> [Problem details] Your task is to copy each line of the records that includes the string "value".

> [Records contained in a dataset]

◆ ◆ ◆

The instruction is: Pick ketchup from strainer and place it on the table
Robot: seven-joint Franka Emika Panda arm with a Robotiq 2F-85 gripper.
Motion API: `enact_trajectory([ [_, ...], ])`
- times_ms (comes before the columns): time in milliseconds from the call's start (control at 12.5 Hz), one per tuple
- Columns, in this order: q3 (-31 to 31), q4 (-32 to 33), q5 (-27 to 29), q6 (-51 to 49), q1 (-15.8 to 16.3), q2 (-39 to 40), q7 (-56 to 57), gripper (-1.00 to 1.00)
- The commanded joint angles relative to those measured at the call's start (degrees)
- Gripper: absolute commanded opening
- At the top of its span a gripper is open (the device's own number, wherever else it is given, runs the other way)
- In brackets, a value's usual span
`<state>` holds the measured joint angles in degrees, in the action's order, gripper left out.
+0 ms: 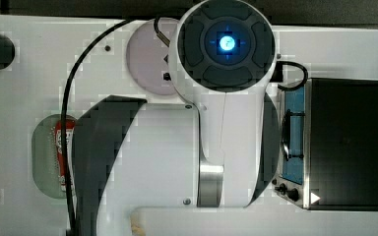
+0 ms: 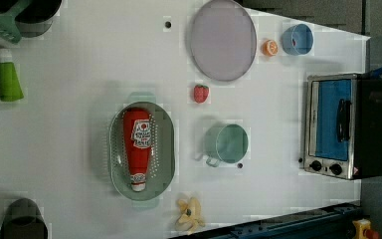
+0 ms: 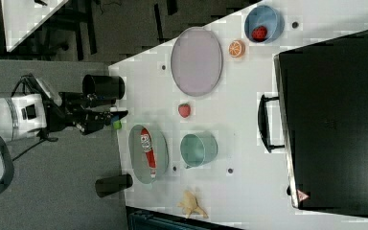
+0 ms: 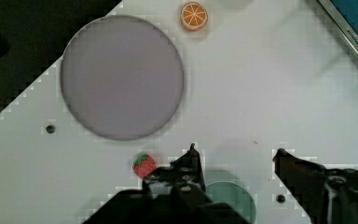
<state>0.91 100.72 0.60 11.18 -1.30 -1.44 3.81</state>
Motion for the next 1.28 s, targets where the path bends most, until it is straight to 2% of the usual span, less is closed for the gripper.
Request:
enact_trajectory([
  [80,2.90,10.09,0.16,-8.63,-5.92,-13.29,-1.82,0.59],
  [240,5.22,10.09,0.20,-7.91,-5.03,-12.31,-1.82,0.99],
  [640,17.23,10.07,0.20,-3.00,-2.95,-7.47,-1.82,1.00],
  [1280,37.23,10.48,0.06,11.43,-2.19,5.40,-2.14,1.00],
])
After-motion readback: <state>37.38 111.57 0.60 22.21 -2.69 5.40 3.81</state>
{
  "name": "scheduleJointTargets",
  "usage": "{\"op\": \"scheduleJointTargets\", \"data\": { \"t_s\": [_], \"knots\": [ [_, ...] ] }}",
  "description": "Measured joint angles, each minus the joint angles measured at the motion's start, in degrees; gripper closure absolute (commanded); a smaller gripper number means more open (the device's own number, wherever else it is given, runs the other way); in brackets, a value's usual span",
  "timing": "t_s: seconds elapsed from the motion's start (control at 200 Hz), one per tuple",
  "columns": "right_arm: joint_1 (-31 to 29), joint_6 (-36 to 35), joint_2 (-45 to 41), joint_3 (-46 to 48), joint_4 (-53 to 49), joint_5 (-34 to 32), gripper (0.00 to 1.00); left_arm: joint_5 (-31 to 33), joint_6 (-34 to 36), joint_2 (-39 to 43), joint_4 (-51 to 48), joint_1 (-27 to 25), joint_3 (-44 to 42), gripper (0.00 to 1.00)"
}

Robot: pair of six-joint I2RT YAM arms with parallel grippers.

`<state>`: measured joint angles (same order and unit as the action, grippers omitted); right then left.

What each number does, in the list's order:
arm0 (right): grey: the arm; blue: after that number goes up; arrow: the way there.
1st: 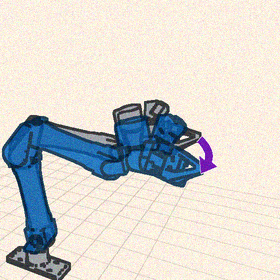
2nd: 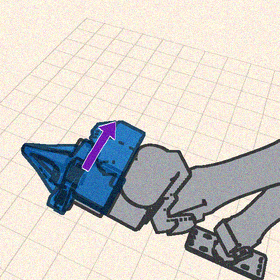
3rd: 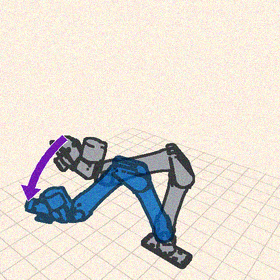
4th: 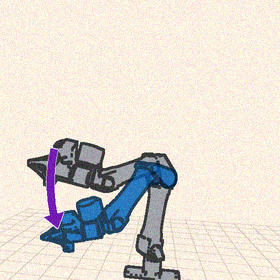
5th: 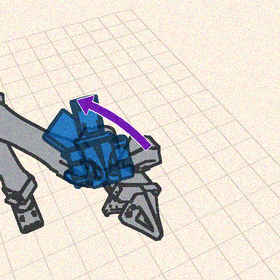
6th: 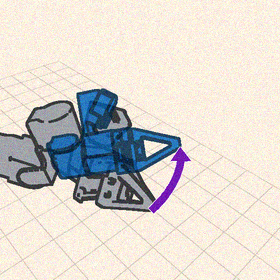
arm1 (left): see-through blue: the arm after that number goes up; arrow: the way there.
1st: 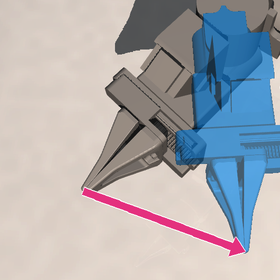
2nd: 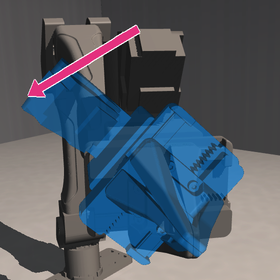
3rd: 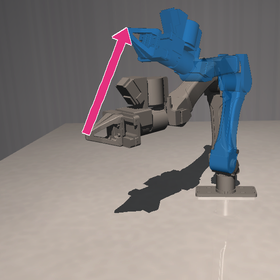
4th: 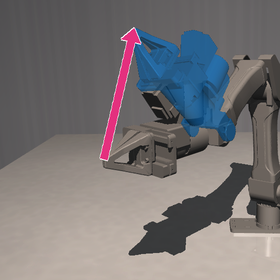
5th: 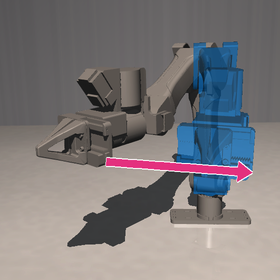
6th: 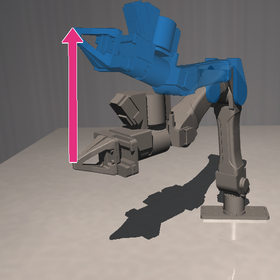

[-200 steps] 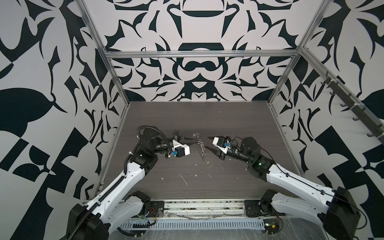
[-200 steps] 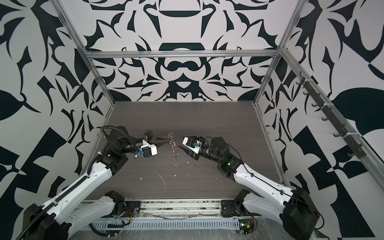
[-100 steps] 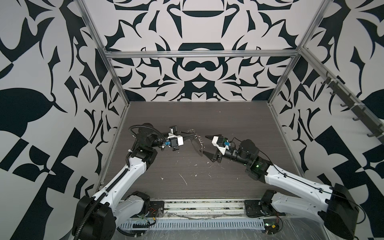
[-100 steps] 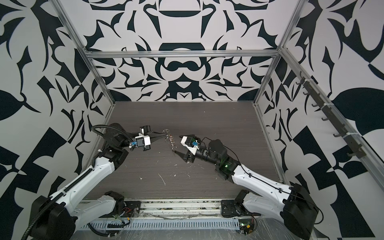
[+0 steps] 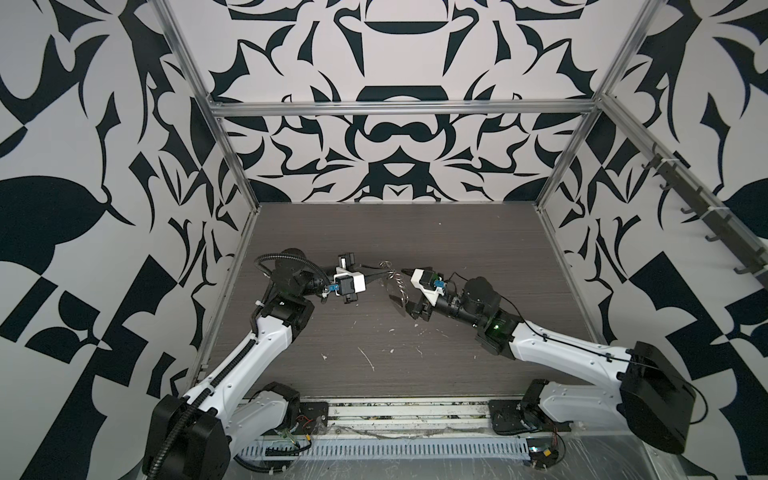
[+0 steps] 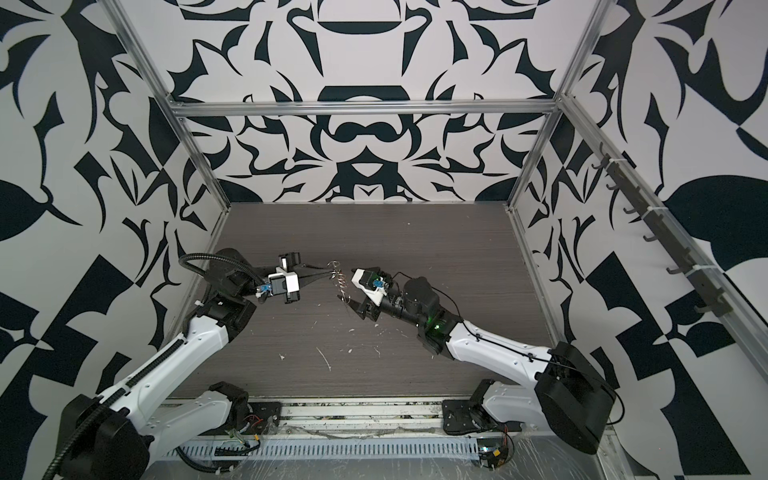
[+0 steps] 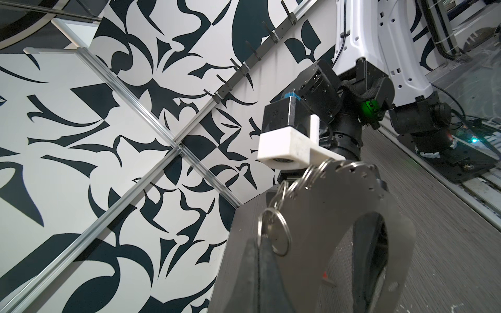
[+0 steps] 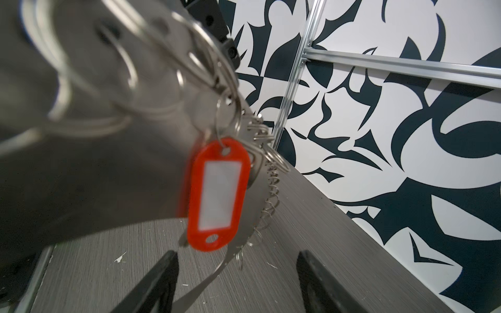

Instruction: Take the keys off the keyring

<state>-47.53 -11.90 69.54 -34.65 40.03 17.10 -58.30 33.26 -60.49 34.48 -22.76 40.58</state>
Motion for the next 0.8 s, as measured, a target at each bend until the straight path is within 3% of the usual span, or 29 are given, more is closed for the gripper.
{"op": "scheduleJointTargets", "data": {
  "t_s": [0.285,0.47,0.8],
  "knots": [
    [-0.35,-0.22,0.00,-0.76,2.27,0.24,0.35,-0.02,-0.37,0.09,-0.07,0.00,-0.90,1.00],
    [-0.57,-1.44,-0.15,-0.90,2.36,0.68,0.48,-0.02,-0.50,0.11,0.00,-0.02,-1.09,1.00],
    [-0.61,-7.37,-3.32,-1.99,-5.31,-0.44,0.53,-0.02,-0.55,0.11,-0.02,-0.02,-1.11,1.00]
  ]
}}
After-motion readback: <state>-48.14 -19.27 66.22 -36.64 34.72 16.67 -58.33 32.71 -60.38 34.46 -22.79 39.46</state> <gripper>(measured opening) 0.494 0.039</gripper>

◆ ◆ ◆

> [Answer area]
- In brackets, a value's usual span
  "description": "Measured joint angles, each minus the joint angles measured at the motion's start, in degrees; gripper closure absolute (commanded); a smaller gripper number means more open (the device's own number, wherever else it is given, runs the other way); in brackets, a value's usual span",

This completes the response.